Der wohltätige Kerl, der Nowak ist, erwähnt er, dass der integrative Fitnessansatz eine umfangreiche Literatur von theoretisch und empirisch nützlichen Ergebnissen erzeugt hat. Noch einmal, das erscheint seltsam, wenn wir ihn bei seinem Wort nehmen, dass die Idee offensichtlich falsch ist und eine, die zurückgezogen werden sollte. Wenn es immer noch nützliche Arbeit leistet, scheint der Ruhestand verfrüht. Nowak hört jedoch nicht damit auf: Er behauptet, dass niemand die integrative Fitnistheorie empirisch getestet hat, weil Forscher in wilden Populationen keine präzisen Fitnessberechnungen gemacht haben.
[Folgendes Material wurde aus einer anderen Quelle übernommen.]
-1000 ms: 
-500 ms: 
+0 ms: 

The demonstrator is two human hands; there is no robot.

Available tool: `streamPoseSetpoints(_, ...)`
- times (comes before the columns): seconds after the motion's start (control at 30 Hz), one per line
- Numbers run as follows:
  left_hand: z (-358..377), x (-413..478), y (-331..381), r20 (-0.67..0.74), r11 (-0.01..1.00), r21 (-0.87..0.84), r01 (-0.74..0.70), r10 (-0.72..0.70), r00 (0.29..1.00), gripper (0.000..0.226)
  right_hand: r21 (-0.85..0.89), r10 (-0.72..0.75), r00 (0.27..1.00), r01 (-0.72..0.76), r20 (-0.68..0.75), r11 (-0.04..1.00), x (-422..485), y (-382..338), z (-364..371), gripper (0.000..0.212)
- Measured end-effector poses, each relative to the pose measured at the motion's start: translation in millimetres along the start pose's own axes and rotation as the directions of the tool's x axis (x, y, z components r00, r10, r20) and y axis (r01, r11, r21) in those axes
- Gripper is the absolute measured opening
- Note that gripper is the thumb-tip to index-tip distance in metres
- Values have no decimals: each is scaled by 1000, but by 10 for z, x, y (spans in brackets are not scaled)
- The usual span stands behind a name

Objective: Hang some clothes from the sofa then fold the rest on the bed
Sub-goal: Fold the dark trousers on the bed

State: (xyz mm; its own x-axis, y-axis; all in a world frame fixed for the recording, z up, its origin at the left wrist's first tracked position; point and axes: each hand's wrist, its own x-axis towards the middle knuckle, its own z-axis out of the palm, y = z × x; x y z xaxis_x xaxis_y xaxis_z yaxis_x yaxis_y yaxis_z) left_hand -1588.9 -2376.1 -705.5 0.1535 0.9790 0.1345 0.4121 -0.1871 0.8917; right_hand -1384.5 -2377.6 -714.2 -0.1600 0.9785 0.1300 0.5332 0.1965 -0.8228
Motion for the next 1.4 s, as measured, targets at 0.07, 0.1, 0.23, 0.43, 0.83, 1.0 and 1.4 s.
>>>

Diese letztere Kritik ist an einer Reihe von Fronten seltsam. Erstens scheint es die Art von Beweisen falsch zu verstehen, nach denen Evolutionsforscher Ausschau halten, was ein Beweis für ein besonderes Design ist; das direkte Zählen von Nachkommen ist in dieser Hinsicht oft nicht besonders nützlich. Das zweite Problem, das ich mit diesem Vorschlag sehe, ist, dass, vielleicht ironisch, Nowaks favorisierte Alternative-Gruppenauswahl-noch eine einzige empirische Vorhersage machen muss, die nicht auch durch einen integrativen Fitness-Ansatz gemacht werden konnte (obwohl integrative Fitness-Theorie erfolgreich generiert und unterstützt wurde) viele Vorhersagen, die Gruppenauswahl nicht leicht erklären kann). Von allen Arbeiten von Nowak, die mir begegnet sind, habe ich in keiner seiner Arbeiten einen empirischen Test gefunden. Vielleicht gibt es sie, aber wenn er sich so sicher ist, dass die integrative Fitnesstheorie nicht funktioniert (oder mit anderen Methoden identisch ist), dann sollte es ein Kuchenspaziergang für ihn sein, so empirisch zu demonstrieren. Ich werde gespannt auf seine Forschung an dieser Front warten.
Während dies nur die Oberfläche der Antworten auf die Frage zerkratzt, würde ich davor warnen, viele der Ideen, die im Antwortabschnitt herausgegriffen wurden, zurückzuziehen. Als eine allgemeine Regel sollten Ideen in der Wissenschaft in den Ruhestand treten, wenn sie gezeigt werden können, ohne (viel) einen Zweifel zu haben, falsch zu sein und Leute in ihrem Denken in die Irre zu führen. Selbst dann wird es vielleicht nur erforderlich sein, dass wir eine zugrunde liegende Annahme zurückziehen und nicht den Kern der Idee selbst. Zu sagen, dass wir inklusiv fit sein sollten, "denn niemand hat es wirklich so getestet, wie ich es gerne hätte" ist ein schlechter Grund für den Ruhestand; Die Idee von Malthus zurück zu ziehen, weil wir momentan nicht auf der Straße verhungern, scheint auch verfrüht. Anstatt darüber zu sprechen, welche Ideen in den Ruhestand gehen sollten, wäre eine bessere Frage zu überlegen: "Welche Beweise würden Sie davon überzeugen, dass Sie sich irren und warum sollten diese Beweise dies tun?" Fragen wie diese helfen nicht nur problematische Annahmen aufzuspüren , aber sie könnten auch dazu beitragen, empirisch und theoretisch nützliche Impulse zu geben. Vielleicht könnte der Edge eine Variante dieser Frage für nächstes Jahr in Erwägung ziehen.